How to find balance through our diet and supplements

Like all nutrients, you can optimise the amount you take in from your diet by using organic fruit and veg, and consuming either raw or steamed. To help you find your natural balance, try to make sure you’re consuming 2-3 of these vitamin C rich foods every day:

Foodstuff Vitamin C Foodstuff Vitamin C
Guava 1 fruit: 377 mg Blackcurrant 1 cup: 203 mg
Red pepper 1 cup raw: 190 mg Kiwi 1 piece: 164 mg
Green peppers 1 cup chopped, raw: 120 mg Orange 1 large: 82 mg
Strawberries 1 cup: 89.4 mg Papaya 1 cup, in pieces: 86.5 mg
Broccoli 1 cup raw: 81.2 mg Kale 1 cup raw: 80 mg
Parsley 1 cup, fresh: 79.8 mg Pineapple 1 cup, fresh: 78.9 mg
Brussels sprouts 1 cup raw: 74.8 mg Grapefruit 1 cup: 71.8 mg
Peas 1 cup raw: 58 mg Cauliflower 1 cup raw, chopped: 46.4 mg

*Figures courtesy of draxe.com.  

With vitamin C, there’s no chance of overdosing as any excess will be excreted out later. Doses of vitamin C higher than 5000mg can be taken, but may cause diarrhea. Mineral ascorbate and Ester-C are buffered forms of vitamin C that cause less diarrhea. And if taking antacids please remember to take your vitamin C at least four hour beforehand, as antacids inhibit absorption of this important vitamin.

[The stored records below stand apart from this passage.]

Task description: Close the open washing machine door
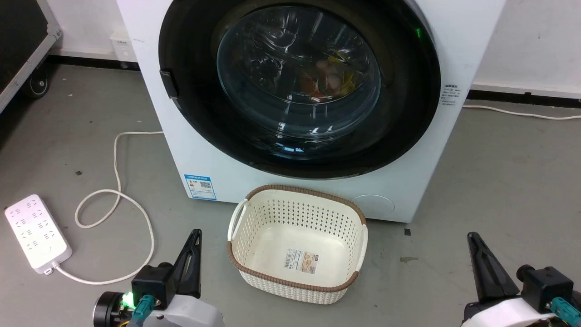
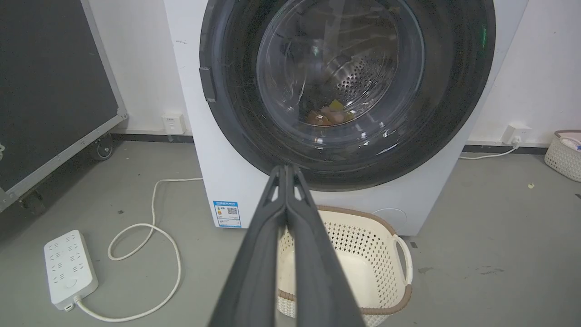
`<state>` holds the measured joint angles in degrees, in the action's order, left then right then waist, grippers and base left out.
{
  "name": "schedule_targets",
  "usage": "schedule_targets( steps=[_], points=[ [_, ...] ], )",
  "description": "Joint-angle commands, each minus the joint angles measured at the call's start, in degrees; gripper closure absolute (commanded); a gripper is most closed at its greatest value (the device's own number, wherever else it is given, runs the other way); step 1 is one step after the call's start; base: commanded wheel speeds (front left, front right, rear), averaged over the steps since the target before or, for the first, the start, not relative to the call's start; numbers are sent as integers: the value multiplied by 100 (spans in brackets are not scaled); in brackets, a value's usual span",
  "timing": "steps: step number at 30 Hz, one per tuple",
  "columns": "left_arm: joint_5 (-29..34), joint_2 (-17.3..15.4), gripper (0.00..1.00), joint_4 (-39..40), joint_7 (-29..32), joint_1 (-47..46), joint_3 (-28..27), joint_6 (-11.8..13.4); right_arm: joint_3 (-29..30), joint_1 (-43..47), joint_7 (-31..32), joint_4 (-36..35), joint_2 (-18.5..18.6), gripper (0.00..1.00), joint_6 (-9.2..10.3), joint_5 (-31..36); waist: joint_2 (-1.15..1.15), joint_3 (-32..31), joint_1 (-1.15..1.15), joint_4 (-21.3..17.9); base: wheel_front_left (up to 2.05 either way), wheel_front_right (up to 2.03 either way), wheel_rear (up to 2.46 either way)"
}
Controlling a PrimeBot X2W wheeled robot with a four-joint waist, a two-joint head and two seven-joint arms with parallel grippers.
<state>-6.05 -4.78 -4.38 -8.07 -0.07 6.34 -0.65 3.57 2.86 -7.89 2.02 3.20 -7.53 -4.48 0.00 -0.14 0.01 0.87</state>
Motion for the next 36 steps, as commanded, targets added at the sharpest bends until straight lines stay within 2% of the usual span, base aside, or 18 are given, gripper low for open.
schedule_targets(
  steps=[1, 36],
  points=[
    [63, 17, 100, 44, 39, 3, -49, 29, -20, -102, 42, -44, -14, 100, 2, 47, 0, 0, 0, -2, 0, 0, 0],
    [333, 103, 100, 240, 422, 5, -341, 47, -188, -194, 415, -123, -23, 100, 3, 247, 0, 7, 0, -45, 0, 0, 0]
  ],
)
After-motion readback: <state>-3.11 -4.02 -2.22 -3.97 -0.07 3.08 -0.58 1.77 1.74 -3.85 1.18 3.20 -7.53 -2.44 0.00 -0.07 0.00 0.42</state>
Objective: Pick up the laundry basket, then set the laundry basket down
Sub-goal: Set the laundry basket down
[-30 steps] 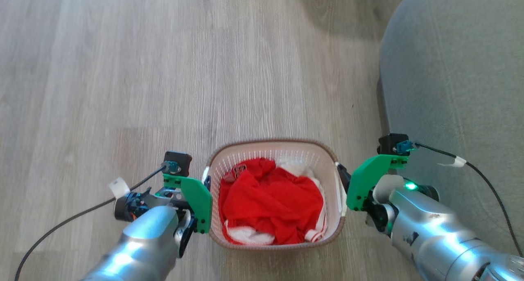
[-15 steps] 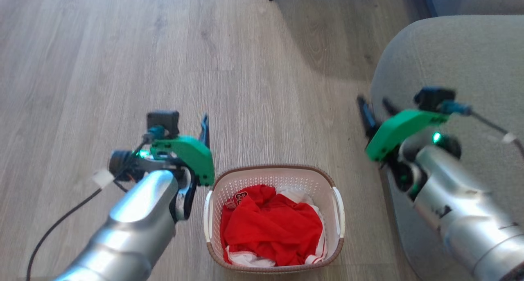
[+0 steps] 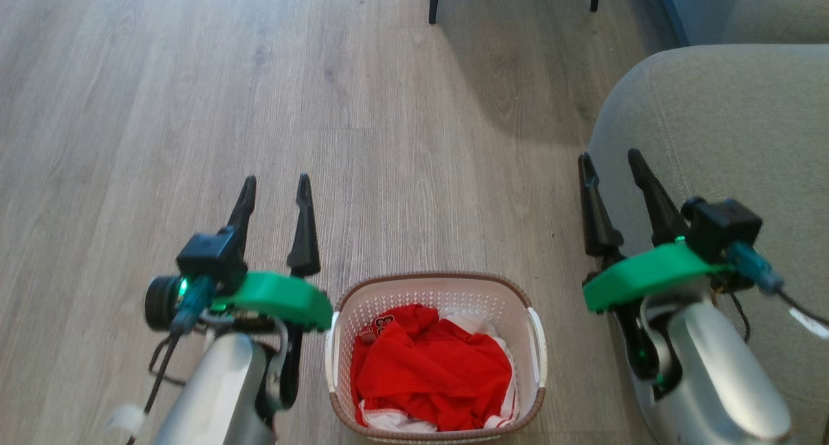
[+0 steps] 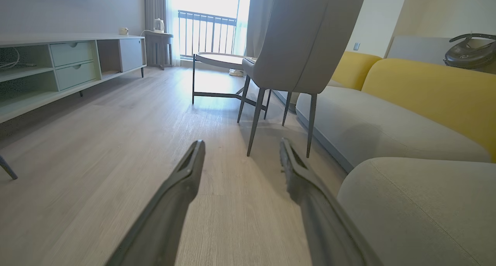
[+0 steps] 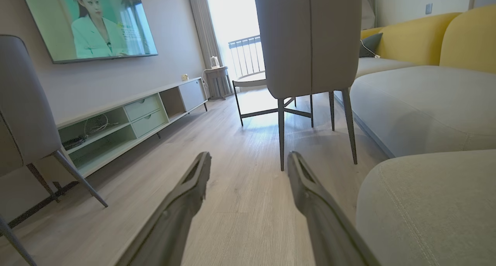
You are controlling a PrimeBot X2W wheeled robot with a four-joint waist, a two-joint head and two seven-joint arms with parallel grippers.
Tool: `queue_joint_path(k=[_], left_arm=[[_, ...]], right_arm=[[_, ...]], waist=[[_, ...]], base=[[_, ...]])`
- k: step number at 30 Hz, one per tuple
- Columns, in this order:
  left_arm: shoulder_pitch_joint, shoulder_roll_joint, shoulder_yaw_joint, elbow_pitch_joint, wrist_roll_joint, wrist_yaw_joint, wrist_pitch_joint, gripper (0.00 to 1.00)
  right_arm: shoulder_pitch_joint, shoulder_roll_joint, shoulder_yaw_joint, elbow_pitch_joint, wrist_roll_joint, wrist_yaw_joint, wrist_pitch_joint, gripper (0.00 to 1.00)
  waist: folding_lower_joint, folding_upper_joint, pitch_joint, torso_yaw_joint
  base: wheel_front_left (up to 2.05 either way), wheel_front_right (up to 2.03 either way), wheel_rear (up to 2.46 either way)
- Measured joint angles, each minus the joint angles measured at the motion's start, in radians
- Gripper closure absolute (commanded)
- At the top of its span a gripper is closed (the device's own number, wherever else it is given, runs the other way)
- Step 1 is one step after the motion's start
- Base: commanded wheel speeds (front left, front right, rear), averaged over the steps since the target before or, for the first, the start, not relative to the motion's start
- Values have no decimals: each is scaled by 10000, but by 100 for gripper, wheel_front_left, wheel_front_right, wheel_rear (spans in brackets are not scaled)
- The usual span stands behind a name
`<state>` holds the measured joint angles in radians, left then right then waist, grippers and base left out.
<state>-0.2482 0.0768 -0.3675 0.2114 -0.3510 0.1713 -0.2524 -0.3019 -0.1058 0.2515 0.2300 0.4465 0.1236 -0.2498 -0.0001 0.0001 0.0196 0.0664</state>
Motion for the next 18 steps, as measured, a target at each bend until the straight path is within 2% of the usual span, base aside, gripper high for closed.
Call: queue_joint_path(k=[2, 4, 6, 11, 18], left_arm=[[426, -123, 314, -326, 242, -311, 2, 0], [810, -157, 527, -744, 556, -811, 0, 0], [1070, -211, 686, -888, 773, -1089, 0, 0], [1615, -245, 955, -696, 855, -1283, 0, 0], [1869, -247, 947, -497, 825, -1181, 0, 0]], right_arm=[[453, 88, -213, -594, -550, 2, 0, 0], [928, 205, -677, -821, -815, 2, 0, 0], [1396, 263, -976, -940, -1229, 0, 0, 0], [2130, 476, -1513, -936, -1469, 2, 0, 0], [2293, 493, -1689, -863, -1542, 2, 0, 0]], waist=[[0, 0, 12, -6], [0, -1, 51, -18], [0, -1, 88, -31], [0, -1, 119, -81], [0, -1, 93, -210]], base=[[0, 0, 0], [0, 0, 0], [0, 0, 0], [0, 0, 0], [0, 0, 0]])
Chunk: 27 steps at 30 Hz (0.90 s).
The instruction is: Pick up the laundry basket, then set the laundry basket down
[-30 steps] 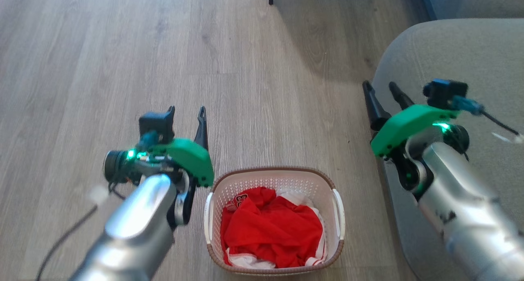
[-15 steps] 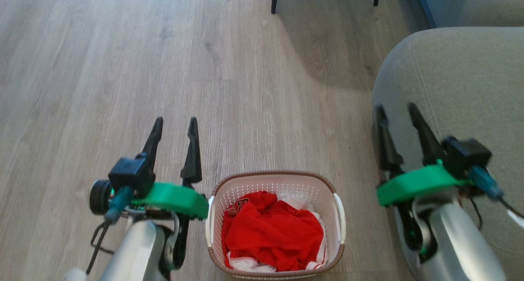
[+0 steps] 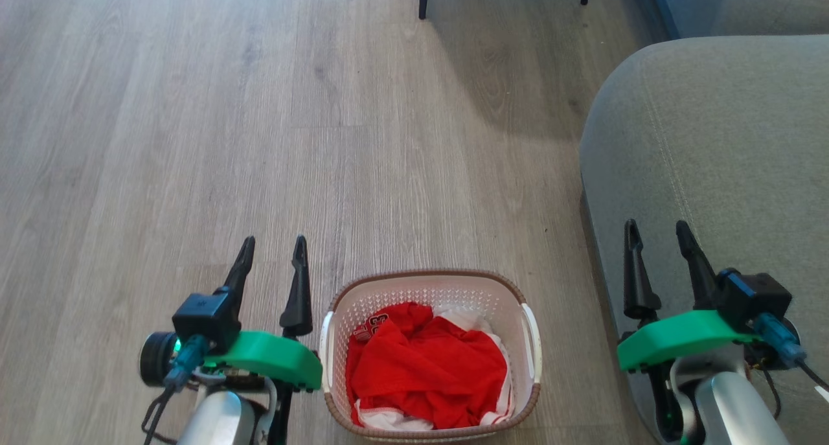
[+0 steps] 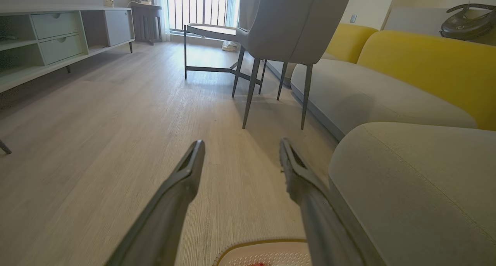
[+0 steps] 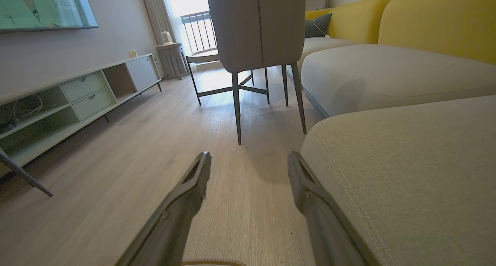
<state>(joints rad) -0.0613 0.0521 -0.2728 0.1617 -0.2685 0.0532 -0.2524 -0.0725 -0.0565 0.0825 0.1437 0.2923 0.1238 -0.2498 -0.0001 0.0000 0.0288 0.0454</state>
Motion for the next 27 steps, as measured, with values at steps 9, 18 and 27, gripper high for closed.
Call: queue_joint_path(k=[9, 18, 27], left_arm=[[-2, 0, 104, -190, -232, -17, 0, 0], [3, 0, 104, -192, -232, -61, 0, 0], [4, 0, 102, -184, -249, -90, 0, 0]], right_arm=[[-1, 8, 31, -23, 79, 0, 0, 0], [0, 8, 29, -21, 81, 0, 0, 0], [0, 8, 79, -15, 82, 0, 0, 0]], waist=[[0, 0, -30, -43], [0, 0, -146, -14], [1, 0, -137, -20]], base=[[0, 0, 0], [0, 0, 0], [0, 0, 0]])
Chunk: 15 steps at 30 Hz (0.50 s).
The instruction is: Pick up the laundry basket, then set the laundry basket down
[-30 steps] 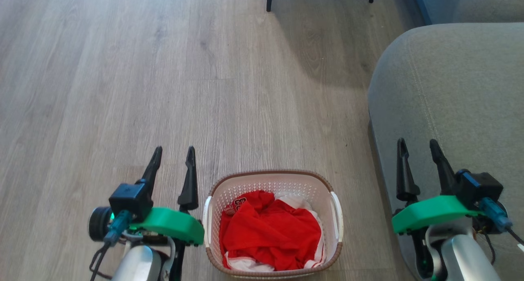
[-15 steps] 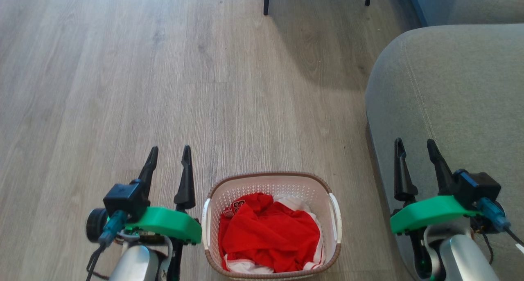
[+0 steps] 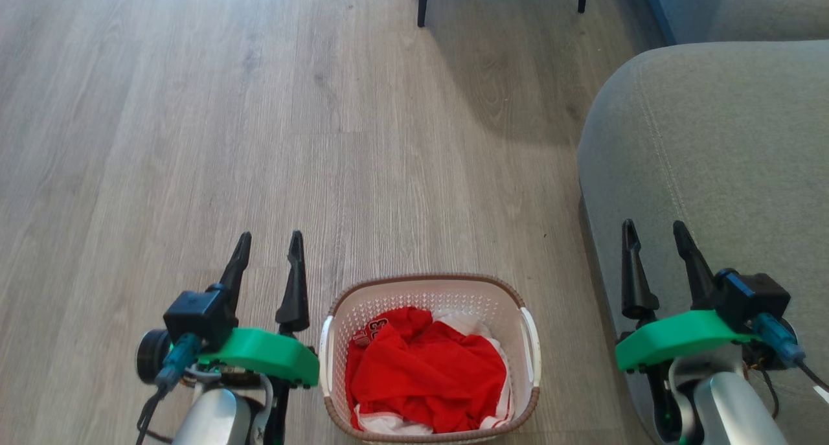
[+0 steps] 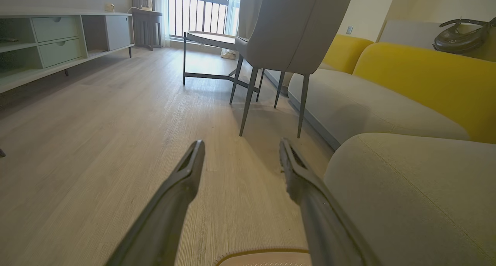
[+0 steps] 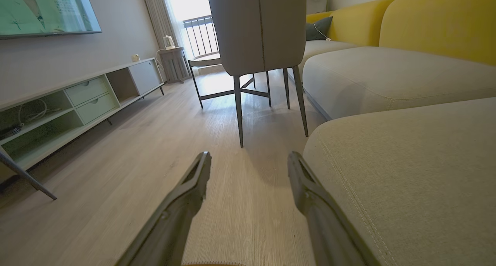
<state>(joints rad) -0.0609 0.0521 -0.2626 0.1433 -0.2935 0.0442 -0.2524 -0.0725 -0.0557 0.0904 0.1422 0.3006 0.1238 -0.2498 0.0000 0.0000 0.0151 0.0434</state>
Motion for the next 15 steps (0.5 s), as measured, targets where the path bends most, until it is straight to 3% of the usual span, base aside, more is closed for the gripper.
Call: queue_joint_path(k=[15], left_arm=[[3, 0, 2, 0, -125, -10, 0, 0]], right_arm=[[0, 2, -2, 8, 0, -2, 0, 0]], waist=[[0, 0, -21, -48]], base=[[0, 0, 0]])
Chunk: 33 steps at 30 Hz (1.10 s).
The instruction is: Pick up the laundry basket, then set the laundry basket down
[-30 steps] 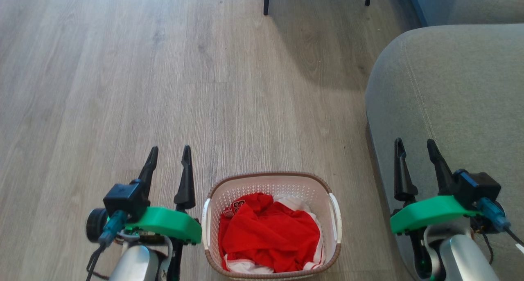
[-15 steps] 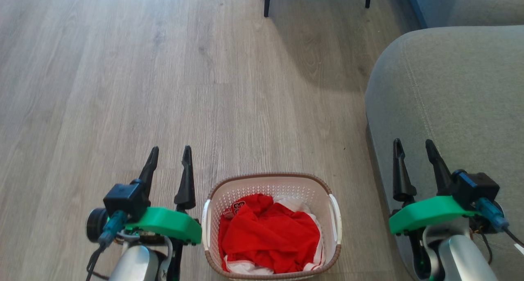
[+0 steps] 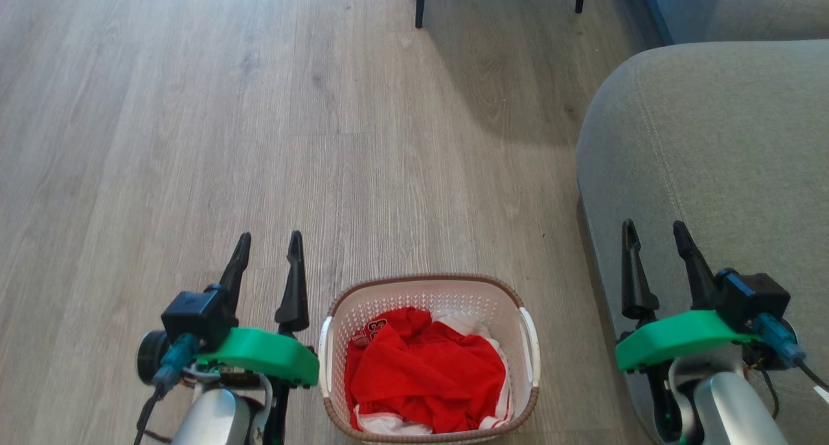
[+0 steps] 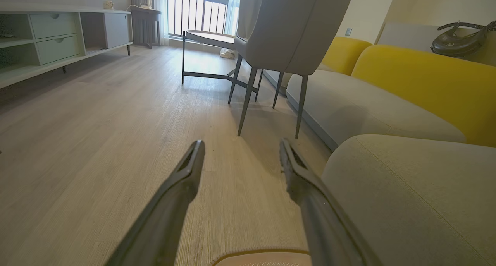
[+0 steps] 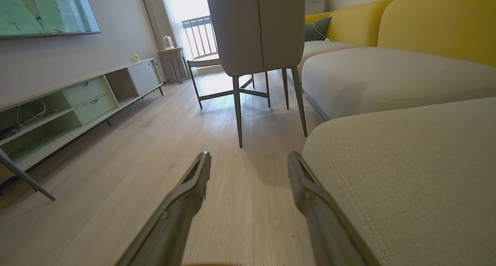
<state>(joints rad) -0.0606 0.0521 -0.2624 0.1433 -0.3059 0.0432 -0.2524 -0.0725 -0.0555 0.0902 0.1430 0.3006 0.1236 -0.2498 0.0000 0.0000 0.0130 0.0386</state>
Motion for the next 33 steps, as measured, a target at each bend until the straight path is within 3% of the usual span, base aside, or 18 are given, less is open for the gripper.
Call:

However, as 10% – 20% of us fall below recommended levels of vitamin C through diet alone, you should also consider taking a high-quality supplement to top you up. Taking one 1,000mg high-quality supplement has no real downsides. In fact, it will help to reinvigorate your health and leave you feeling full of life. Vitamin C should be taken two or three times over the course of the day as it is easily excreted from the body. Keeping your levels topped up in this way will ensure that you stay fully protected.

Hemochromatosis happens when the body accumulates excess iron. Vitamin C can increase this accumulation, therefore people with hemochromatosis should avoid the intake of extra vitamin C. Also, people with a glucose-6-phosphate dehydrogenase (G6PD) deficiency, should not have vitamin C given to them intravenously.

Follow these simple steps and find out how optimising your vitamin C levels could help you rediscover your natural vibrancy.